Ia mengatakan, penundaan distribusi bukan semata-mata terkait isu penggumpalan darah sebagai akibat dari penyuntikan Vaksin AstraZeneca.
"Kenapa Kementerian Kesehatan menunda dulu distribusi vaksin AstraZeneca karena kehati-hatian," ujarnya dalam konferensi pers virtual, Selasa (16/3/2021).
Menurutnya, saat ini BPOM, ITAGI, dan para ahli sedang melihat apakah kriteria penerima vaksin Sinovac dapat diterapkan juga pada penerima vaksin AstraZeneca.
"Jadi kita menunggu proses ini sambil menunggu proses pengecekan secara fisik quality control apakah vial rusak, kemasan yang tidak baik sebelum fasyankes melakukan penyuntikan," ungkap Nadia.

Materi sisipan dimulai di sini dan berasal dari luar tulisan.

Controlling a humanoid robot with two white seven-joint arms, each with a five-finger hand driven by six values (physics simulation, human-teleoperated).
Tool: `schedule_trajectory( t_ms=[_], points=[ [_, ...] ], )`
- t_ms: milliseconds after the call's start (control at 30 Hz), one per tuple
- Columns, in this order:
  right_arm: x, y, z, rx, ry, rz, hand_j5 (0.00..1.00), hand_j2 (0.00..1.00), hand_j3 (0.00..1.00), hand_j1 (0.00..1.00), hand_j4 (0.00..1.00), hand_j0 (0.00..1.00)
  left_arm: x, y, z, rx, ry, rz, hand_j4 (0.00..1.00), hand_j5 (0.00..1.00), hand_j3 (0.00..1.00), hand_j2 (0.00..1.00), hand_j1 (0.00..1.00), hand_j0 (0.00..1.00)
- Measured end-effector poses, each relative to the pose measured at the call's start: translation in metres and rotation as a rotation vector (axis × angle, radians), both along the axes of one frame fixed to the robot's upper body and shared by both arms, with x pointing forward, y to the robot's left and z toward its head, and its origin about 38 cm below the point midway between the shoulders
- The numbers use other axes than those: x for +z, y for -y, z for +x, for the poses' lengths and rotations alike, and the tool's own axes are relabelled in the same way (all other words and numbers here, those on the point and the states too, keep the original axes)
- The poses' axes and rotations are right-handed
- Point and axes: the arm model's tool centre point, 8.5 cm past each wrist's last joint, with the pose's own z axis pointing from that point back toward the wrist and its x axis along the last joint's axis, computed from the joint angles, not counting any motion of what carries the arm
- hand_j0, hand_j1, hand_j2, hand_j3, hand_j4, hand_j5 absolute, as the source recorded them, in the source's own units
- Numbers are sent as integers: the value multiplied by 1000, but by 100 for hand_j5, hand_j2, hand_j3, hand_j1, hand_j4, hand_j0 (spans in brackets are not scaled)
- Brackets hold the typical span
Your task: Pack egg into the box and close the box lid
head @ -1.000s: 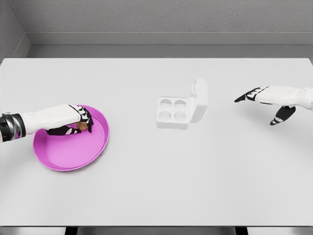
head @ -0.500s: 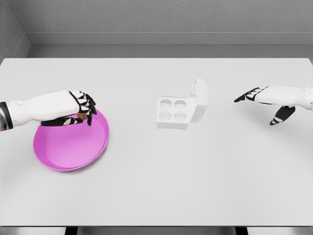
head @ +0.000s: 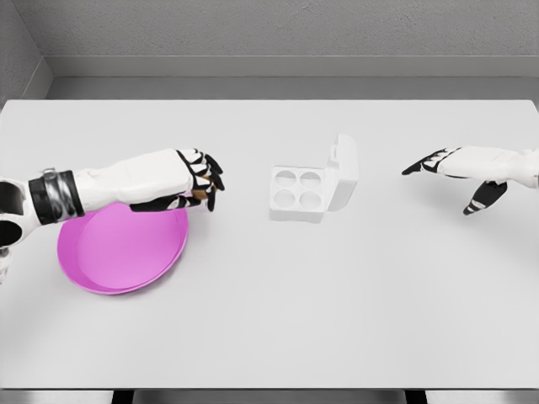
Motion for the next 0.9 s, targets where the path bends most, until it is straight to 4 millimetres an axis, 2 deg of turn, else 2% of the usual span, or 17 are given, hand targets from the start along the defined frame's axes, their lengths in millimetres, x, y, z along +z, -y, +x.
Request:
schedule_trajectory(
  t_ms=[200, 400, 567, 667, 900],
  points=[
    [0, -1, 0, 1, 0, 1, 100, 100, 100, 100, 100, 100, 3, 24, 4, -37, 23, -11, 43, 43, 43, 43, 43, 43],
    [-1, -3, 1, 5, -1, 5, 100, 100, 100, 100, 100, 100, -3, 46, 5, -68, 23, -19, 43, 43, 43, 43, 43, 43],
    [0, -4, 2, 5, 2, 6, 100, 100, 100, 100, 100, 100, 7, 66, 21, -84, 49, -22, 43, 43, 43, 43, 43, 43],
    [0, -4, 2, 5, 2, 6, 100, 100, 100, 100, 100, 100, -3, 79, 28, -90, 14, -28, 43, 43, 43, 43, 43, 43],
    [0, -4, 2, 7, 2, 7, 100, 100, 100, 100, 100, 100, -3, 99, 44, -96, -36, -94, 44, 44, 44, 44, 44, 44]
  ],
)
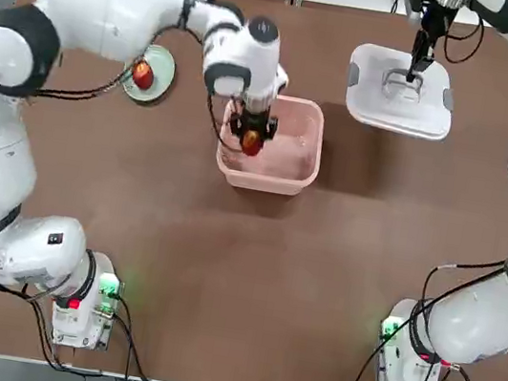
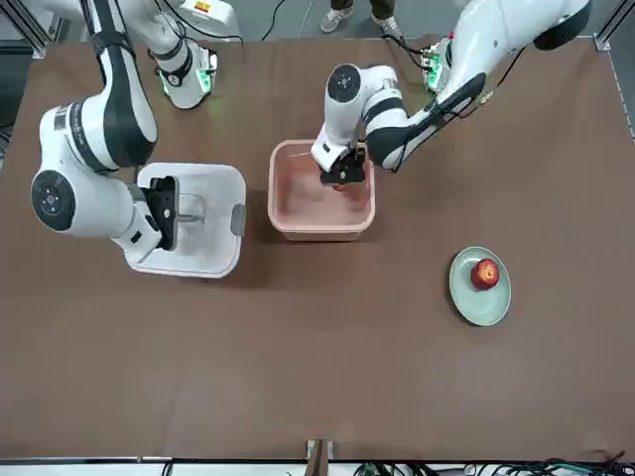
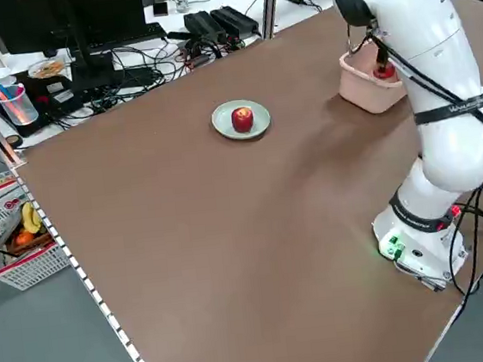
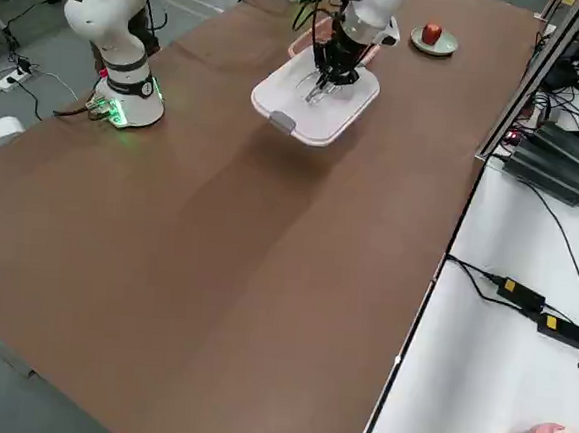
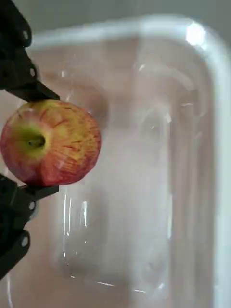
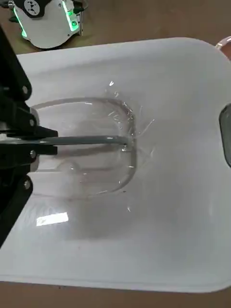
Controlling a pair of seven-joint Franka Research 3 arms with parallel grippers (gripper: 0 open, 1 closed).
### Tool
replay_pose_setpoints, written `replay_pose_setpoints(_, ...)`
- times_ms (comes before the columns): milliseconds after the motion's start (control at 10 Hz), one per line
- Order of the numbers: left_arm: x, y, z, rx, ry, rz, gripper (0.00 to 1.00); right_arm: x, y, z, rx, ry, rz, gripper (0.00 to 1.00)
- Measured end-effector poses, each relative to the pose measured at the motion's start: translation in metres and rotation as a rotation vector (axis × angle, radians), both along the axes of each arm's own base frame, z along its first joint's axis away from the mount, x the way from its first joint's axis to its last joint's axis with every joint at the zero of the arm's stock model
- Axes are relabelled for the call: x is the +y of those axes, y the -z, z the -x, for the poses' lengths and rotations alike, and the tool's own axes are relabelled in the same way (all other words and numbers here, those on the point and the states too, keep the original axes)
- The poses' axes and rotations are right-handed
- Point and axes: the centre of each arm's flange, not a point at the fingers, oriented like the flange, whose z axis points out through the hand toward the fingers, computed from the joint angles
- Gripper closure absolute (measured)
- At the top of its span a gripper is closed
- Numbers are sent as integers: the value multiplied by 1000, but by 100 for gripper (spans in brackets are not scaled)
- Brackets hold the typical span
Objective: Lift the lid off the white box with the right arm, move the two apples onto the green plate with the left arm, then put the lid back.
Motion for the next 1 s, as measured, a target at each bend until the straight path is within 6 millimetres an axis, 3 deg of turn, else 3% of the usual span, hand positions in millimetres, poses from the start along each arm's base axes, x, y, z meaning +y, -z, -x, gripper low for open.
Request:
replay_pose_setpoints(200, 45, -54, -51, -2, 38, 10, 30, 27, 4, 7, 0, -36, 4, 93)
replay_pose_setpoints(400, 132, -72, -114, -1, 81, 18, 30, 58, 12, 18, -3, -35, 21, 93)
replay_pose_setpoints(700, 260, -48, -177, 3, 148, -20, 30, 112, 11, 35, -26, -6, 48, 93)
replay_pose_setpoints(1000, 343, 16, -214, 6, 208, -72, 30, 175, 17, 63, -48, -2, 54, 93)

Lebih jauh, Nadia menuturkan, pemerintah ingin memastikan vaksin yang diberikan ke masyarakat bermutu baik dan keamanan yang terjamin.

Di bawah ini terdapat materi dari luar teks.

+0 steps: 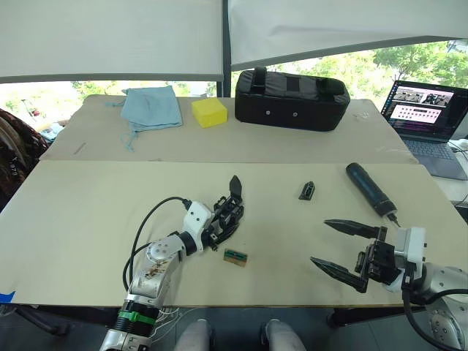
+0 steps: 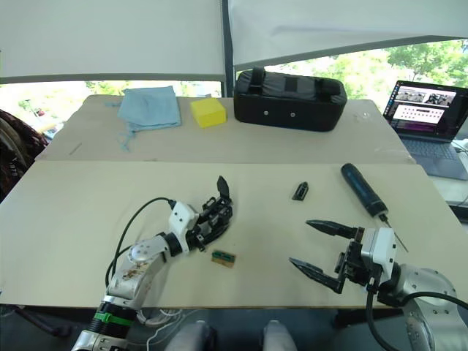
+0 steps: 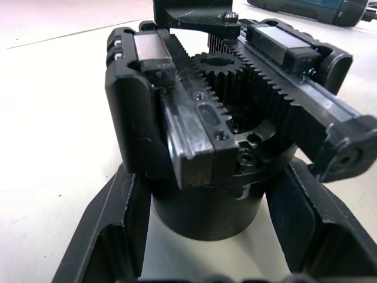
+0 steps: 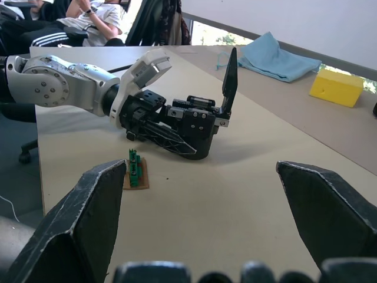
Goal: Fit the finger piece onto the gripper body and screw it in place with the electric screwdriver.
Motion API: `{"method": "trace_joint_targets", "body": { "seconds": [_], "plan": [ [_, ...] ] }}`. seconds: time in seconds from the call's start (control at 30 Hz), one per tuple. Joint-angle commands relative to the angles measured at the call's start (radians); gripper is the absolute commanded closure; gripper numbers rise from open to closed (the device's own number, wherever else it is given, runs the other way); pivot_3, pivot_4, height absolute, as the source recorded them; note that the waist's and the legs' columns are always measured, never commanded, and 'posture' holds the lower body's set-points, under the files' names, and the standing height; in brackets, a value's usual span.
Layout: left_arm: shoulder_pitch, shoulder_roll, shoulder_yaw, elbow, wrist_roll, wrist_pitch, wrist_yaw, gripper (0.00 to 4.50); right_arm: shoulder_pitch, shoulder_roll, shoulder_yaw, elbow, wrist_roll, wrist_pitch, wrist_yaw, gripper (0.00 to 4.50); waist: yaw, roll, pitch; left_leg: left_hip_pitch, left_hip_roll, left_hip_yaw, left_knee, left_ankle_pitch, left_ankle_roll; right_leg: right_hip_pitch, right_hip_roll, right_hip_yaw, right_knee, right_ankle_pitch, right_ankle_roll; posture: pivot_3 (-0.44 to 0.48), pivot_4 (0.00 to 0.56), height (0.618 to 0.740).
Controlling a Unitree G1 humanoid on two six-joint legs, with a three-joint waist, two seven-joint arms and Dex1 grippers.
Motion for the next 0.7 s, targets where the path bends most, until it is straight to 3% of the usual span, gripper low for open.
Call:
{"method": "trace_joint_targets", "body": {
  "seconds": [0.03,0.13,0.17,0.37,0.57,0.7],
  "plan": [
    [0.012,0.011,0.005,-0.047,-0.025,0.0,-0.005,1.7,0.006,0.0,-0.024,-0.023,0.008,-0.022,-0.005,0.0,-0.001,0.0,0.0,0.0,0.0,0.0,0.0,0.0,0.0,0.0,0.0,0.0,0.0,0.0,0.0,0.0,0.15,0.74],
    [0.026,0.025,0.013,-0.055,-0.044,-0.001,-0.018,0.26,0.01,0.003,-0.024,-0.024,0.007,-0.024,-0.01,0.0,-0.002,0.0,0.0,0.0,0.0,0.0,0.0,0.0,0.0,0.0,0.0,0.0,0.0,0.0,0.0,0.0,0.15,0.74],
    [0.029,0.033,0.017,-0.058,-0.05,0.0,-0.024,0.09,0.011,0.003,-0.024,-0.025,0.007,-0.024,-0.012,0.0,-0.001,0.0,0.0,0.0,0.0,0.0,0.0,0.0,0.0,0.0,0.0,0.0,0.0,0.0,0.0,0.0,0.15,0.74],
    [-0.01,0.129,0.05,-0.002,-0.092,-0.024,-0.125,0.09,0.016,0.01,-0.024,-0.027,0.007,-0.03,-0.02,0.0,-0.001,0.001,0.0,0.0,0.001,0.0,0.0,0.0,0.0,0.0,0.0,0.0,0.0,0.0,0.0,0.0,0.15,0.74],
    [-0.108,0.23,0.03,0.151,-0.132,-0.05,-0.364,0.09,0.022,0.012,-0.021,-0.034,0.005,-0.03,-0.029,0.0,0.0,0.001,0.0,0.001,0.0,0.001,0.0,0.0,0.0,0.0,0.0,0.0,0.0,0.0,0.0,0.0,0.15,0.74],
    [-0.2,0.245,0.004,0.291,-0.108,-0.14,-0.475,0.09,0.016,0.007,-0.021,-0.032,0.006,-0.026,-0.033,0.0,0.001,0.001,0.0,0.0,0.0,0.001,0.0,0.0,0.0,0.0,0.0,0.0,0.0,0.0,0.0,0.0,0.15,0.74]
  ]
}}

"Jadi kita betul-betul menyakini artinya melihat di dalam vial AstraZeneca tidak ada perubahan warna bentuk, fisik untuk melihat proses quliaty control yang paralel dengan kriteria yang sesuai termasuk rentang waktu pemberian dosis pertama dan kedua," ungkapnya.
*Menunggu Hasil Kajian Resmi WHO*
Ia mengatakan, sejumlah negara yang melakukan penundaan sementara penggunaan vaksin AstraZeneca juga menunggu informasi resmi baik dari BPOM Eropa
maupun WHO.
Merujuk pada pernyataan European Medicine Agency (EMA) yang disampaikan pada Kamis (11/3/2021) lalu, bahwa tidak ada hubungan antara terjadi penggumpulan darah dengan penyuntikan vaksin Astrazeneca
Saat ini sudah ada 17 juta yang mendapatkan vaksinasi Astara Zeneca dimana laporan penggumpulan darah dilaporkan sebanyak 40 kasus.
"Jadi sebenarnya kasusnya sangat kecil," ucap perempuan berhijab ini.